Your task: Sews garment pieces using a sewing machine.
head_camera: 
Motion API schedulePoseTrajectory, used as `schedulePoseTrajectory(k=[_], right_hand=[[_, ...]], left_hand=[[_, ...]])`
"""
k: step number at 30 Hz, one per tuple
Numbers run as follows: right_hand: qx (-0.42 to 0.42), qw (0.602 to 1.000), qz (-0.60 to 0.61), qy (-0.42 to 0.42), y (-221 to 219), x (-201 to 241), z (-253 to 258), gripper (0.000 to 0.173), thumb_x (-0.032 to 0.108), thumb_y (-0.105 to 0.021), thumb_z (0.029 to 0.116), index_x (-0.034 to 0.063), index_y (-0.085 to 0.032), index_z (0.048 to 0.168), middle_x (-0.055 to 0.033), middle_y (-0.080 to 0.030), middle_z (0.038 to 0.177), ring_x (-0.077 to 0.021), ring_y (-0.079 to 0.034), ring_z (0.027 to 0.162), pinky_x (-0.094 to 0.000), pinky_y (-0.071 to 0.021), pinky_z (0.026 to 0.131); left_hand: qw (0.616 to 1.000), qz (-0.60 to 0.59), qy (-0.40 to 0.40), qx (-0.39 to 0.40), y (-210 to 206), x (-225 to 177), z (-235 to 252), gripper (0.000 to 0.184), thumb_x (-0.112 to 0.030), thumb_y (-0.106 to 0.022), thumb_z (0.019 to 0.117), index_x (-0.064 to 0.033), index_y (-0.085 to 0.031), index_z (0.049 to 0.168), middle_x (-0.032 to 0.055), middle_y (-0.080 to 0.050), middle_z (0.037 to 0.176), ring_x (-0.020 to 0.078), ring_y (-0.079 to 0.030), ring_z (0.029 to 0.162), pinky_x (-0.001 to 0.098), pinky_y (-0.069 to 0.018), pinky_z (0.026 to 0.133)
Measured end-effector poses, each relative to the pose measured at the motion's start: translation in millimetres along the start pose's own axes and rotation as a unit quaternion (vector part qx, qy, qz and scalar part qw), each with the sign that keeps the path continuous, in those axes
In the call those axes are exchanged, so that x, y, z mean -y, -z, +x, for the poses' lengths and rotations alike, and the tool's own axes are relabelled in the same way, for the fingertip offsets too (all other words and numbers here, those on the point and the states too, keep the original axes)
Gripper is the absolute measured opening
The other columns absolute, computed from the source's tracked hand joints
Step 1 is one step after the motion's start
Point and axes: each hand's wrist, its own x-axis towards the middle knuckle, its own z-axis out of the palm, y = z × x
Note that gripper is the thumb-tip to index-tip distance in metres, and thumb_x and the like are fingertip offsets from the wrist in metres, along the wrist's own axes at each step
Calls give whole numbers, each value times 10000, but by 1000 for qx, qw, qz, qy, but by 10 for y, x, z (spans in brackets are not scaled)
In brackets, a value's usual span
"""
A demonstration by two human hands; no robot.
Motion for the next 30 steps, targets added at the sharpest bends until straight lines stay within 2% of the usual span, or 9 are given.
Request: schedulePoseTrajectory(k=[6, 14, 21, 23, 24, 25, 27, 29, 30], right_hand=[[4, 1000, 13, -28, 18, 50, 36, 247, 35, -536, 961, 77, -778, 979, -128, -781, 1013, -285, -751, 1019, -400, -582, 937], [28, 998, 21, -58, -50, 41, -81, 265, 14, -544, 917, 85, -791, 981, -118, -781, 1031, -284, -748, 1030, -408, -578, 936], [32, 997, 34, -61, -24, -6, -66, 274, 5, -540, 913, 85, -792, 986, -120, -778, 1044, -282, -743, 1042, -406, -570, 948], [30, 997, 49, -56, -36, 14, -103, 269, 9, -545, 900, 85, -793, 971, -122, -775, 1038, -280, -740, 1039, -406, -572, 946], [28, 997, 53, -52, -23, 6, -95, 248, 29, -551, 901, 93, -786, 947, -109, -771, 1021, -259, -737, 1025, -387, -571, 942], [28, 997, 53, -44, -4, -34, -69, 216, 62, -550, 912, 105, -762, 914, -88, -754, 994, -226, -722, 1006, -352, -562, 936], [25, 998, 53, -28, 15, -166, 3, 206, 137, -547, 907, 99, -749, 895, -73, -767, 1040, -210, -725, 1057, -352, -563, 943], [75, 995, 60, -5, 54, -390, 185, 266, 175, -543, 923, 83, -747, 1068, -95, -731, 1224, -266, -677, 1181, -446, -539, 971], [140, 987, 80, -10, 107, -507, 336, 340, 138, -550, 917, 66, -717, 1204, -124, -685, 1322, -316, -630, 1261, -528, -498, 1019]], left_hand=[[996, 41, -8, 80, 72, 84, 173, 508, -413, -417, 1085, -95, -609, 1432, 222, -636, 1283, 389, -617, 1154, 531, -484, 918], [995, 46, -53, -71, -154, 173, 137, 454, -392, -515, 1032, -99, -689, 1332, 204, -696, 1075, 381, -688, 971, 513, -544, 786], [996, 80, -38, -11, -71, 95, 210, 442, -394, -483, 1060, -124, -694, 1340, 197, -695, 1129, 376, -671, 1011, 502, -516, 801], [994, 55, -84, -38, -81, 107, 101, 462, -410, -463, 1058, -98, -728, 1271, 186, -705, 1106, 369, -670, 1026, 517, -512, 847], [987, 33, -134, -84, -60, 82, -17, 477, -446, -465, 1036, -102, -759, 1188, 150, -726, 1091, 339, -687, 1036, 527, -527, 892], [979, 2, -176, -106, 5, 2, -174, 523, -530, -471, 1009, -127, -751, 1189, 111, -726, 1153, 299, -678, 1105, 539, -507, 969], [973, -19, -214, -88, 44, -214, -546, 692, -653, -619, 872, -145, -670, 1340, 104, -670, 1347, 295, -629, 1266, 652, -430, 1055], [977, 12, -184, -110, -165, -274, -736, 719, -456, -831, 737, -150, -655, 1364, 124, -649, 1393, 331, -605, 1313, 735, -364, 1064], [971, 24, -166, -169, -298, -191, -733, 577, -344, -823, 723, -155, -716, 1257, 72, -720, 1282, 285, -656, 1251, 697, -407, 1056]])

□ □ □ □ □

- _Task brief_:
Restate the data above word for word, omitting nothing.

- _Exercise output_:
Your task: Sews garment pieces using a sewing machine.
head_camera: 
Motion API schedulePoseTrajectory, used as `schedulePoseTrajectory(k=[_], right_hand=[[_, ...]], left_hand=[[_, ...]])`
"""
k: step number at 30 Hz, one per tuple
Numbers run as follows: right_hand: qx (-0.42 to 0.42), qw (0.602 to 1.000), qz (-0.60 to 0.61), qy (-0.42 to 0.42), y (-221 to 219), x (-201 to 241), z (-253 to 258), gripper (0.000 to 0.173), thumb_x (-0.032 to 0.108), thumb_y (-0.105 to 0.021), thumb_z (0.029 to 0.116), index_x (-0.034 to 0.063), index_y (-0.085 to 0.032), index_z (0.048 to 0.168), middle_x (-0.055 to 0.033), middle_y (-0.080 to 0.030), middle_z (0.038 to 0.177), ring_x (-0.077 to 0.021), ring_y (-0.079 to 0.034), ring_z (0.027 to 0.162), pinky_x (-0.094 to 0.000), pinky_y (-0.071 to 0.021), pinky_z (0.026 to 0.131); left_hand: qw (0.616 to 1.000), qz (-0.60 to 0.59), qy (-0.40 to 0.40), qx (-0.39 to 0.40), y (-210 to 206), x (-225 to 177), z (-235 to 252), gripper (0.000 to 0.184), thumb_x (-0.112 to 0.030), thumb_y (-0.106 to 0.022), thumb_z (0.019 to 0.117), index_x (-0.064 to 0.033), index_y (-0.085 to 0.031), index_z (0.049 to 0.168), middle_x (-0.032 to 0.055), middle_y (-0.080 to 0.050), middle_z (0.037 to 0.176), ring_x (-0.020 to 0.078), ring_y (-0.079 to 0.030), ring_z (0.029 to 0.162), pinky_x (-0.001 to 0.098), pinky_y (-0.069 to 0.018), pinky_z (0.026 to 0.133)
Measured end-effector poses, each relative to the pose measured at the motion's start: translation in millimetres along the start pose's own axes and rotation as a unit quaternion (vector part qx, qy, qz and scalar part qw), each with the sign that keeps the path continuous, in those axes
In the call those axes are exchanged, so that x, y, z mean -y, -z, +x, for the poses' lengths and rotations alike, and the tool's own axes are relabelled in the same way, for the fingertip offsets too (all other words and numbers here, those on the point and the states too, keep the original axes)
Gripper is the absolute measured opening
The other columns absolute, computed from the source's tracked hand joints
Step 1 is one step after the motion's start
Point and axes: each hand's wrist, its own x-axis towards the middle knuckle, its own z-axis out of the palm, y = z × x
Note that gripper is the thumb-tip to index-tip distance in metres, and thumb_x and the like are fingertip offsets from the wrist in metres, along the wrist's own axes at each step
Calls give whole numbers, each value times 10000, but by 1000 for qx, qw, qz, qy, but by 10 for y, x, z (spans in brackets are not scaled)
In brackets, a value's usual span
"""
A demonstration by two human hands; no robot.
Motion for the next 30 steps, targets added at the sharpest bends until straight lines stay within 2% of the usual span, or 9 are given.
Request: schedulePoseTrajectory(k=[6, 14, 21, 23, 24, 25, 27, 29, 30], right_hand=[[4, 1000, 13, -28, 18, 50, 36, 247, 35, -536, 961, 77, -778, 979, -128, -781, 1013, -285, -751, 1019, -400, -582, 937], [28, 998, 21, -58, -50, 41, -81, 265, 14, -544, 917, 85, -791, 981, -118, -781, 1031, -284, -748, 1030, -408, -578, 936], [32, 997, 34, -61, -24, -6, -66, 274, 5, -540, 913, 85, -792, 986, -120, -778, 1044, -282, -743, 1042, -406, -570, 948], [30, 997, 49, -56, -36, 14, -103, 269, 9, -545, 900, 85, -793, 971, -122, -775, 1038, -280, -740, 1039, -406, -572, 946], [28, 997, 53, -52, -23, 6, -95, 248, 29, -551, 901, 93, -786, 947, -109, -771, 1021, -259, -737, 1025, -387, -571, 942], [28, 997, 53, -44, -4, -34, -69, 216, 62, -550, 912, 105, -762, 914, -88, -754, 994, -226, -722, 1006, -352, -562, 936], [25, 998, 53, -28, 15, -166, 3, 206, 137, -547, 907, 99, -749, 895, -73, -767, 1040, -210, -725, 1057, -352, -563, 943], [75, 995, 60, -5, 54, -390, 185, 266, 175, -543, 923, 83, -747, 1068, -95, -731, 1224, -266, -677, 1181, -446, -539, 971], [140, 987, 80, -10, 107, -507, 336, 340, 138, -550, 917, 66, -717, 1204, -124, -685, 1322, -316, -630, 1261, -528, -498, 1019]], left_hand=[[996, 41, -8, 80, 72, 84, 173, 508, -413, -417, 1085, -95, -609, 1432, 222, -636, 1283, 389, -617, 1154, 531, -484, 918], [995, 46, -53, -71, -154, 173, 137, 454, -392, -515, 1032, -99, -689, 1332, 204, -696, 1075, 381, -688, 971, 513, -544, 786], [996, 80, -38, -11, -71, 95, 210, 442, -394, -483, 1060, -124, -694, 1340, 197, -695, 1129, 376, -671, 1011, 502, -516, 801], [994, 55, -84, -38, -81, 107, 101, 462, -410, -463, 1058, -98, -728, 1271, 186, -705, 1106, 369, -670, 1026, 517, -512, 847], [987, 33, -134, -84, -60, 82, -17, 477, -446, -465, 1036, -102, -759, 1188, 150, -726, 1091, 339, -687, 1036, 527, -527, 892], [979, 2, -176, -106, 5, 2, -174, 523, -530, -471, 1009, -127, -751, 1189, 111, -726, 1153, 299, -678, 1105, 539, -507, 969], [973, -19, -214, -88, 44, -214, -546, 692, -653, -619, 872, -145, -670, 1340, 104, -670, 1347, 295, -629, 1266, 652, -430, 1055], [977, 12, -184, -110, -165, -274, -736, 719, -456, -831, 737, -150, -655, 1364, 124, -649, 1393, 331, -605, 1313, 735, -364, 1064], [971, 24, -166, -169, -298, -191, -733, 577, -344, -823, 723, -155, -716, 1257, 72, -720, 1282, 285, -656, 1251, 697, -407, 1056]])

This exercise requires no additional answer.